= Exercise details =
Search the data below for the word "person" and report how many lines contain it. Nothing but the number is needed.

── Extracted entries ──

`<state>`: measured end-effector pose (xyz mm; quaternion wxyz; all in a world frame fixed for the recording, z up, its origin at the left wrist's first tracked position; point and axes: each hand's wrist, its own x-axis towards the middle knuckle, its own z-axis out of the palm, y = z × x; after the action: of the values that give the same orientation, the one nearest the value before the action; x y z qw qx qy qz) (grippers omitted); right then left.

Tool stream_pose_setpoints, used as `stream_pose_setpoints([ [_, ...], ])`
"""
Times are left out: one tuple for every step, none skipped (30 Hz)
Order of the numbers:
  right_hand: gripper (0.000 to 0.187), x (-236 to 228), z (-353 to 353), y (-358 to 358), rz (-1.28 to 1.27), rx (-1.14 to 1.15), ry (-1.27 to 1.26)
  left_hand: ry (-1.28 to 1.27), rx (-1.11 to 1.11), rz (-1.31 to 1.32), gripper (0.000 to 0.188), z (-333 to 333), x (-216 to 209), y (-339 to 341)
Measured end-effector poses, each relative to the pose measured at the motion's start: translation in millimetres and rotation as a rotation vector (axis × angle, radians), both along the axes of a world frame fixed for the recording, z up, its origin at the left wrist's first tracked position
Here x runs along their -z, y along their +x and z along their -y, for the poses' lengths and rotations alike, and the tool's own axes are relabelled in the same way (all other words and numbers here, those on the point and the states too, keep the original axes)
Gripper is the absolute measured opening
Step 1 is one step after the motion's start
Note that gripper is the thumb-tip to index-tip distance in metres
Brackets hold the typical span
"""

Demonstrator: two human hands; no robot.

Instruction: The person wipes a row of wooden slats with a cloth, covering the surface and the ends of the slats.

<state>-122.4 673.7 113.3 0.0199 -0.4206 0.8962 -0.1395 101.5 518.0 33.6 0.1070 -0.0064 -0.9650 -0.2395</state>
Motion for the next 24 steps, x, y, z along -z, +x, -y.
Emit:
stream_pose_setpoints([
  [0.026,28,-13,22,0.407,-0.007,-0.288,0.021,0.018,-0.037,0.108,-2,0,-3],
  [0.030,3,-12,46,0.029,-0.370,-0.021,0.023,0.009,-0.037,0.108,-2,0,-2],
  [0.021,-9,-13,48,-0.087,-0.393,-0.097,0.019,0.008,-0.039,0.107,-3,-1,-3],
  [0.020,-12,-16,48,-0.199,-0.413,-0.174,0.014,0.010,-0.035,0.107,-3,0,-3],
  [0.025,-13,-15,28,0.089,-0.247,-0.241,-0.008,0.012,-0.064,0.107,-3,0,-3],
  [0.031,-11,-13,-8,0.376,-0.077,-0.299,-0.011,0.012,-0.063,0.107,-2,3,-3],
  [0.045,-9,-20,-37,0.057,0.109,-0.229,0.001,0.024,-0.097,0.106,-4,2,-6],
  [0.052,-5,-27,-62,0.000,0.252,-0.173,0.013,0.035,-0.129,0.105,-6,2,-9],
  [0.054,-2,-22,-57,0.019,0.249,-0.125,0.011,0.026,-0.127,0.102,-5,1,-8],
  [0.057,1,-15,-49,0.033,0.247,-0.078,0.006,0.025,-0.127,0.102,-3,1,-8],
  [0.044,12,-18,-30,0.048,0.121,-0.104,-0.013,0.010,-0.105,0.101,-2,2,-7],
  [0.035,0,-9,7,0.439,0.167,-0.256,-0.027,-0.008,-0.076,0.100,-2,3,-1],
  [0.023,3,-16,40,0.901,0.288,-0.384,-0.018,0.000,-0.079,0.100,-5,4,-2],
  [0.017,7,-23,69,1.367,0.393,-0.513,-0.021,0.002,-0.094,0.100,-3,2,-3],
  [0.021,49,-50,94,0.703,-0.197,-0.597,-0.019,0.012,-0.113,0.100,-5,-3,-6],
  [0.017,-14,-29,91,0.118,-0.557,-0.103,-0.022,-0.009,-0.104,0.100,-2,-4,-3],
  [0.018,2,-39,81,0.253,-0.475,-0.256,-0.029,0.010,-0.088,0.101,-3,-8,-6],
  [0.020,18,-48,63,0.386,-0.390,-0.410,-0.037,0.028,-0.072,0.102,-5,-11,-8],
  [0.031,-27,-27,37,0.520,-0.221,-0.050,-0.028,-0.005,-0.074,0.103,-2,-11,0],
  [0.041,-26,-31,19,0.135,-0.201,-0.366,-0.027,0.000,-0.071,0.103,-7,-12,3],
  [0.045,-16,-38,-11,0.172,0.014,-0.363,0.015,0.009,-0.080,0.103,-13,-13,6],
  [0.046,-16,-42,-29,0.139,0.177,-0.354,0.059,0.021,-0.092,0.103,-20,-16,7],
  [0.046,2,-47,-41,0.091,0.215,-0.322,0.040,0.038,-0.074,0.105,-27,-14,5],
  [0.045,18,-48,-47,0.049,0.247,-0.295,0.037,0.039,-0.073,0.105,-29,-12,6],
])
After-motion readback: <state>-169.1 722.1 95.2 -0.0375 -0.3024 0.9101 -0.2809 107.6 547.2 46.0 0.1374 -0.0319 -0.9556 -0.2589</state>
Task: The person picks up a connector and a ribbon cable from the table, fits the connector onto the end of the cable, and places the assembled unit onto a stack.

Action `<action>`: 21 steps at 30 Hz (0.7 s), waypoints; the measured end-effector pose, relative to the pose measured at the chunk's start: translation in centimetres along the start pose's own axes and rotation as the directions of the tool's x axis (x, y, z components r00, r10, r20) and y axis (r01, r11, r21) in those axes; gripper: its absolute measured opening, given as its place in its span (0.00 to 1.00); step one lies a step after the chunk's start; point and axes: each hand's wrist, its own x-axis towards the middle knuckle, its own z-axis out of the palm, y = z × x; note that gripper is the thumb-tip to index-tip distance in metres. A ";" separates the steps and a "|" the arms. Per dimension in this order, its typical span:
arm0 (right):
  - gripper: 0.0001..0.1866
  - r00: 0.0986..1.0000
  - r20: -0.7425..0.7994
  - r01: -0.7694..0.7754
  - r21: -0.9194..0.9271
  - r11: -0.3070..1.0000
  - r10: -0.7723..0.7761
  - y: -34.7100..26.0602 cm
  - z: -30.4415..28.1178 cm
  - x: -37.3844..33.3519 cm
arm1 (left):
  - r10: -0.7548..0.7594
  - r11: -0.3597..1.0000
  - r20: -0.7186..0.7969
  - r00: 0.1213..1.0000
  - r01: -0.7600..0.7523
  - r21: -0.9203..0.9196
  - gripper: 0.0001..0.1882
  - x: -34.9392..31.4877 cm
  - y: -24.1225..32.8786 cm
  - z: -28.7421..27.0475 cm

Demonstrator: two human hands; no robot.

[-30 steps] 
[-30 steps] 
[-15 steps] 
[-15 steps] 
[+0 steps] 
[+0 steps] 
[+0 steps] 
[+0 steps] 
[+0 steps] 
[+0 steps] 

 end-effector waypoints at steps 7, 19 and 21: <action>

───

= Response to this exercise =
2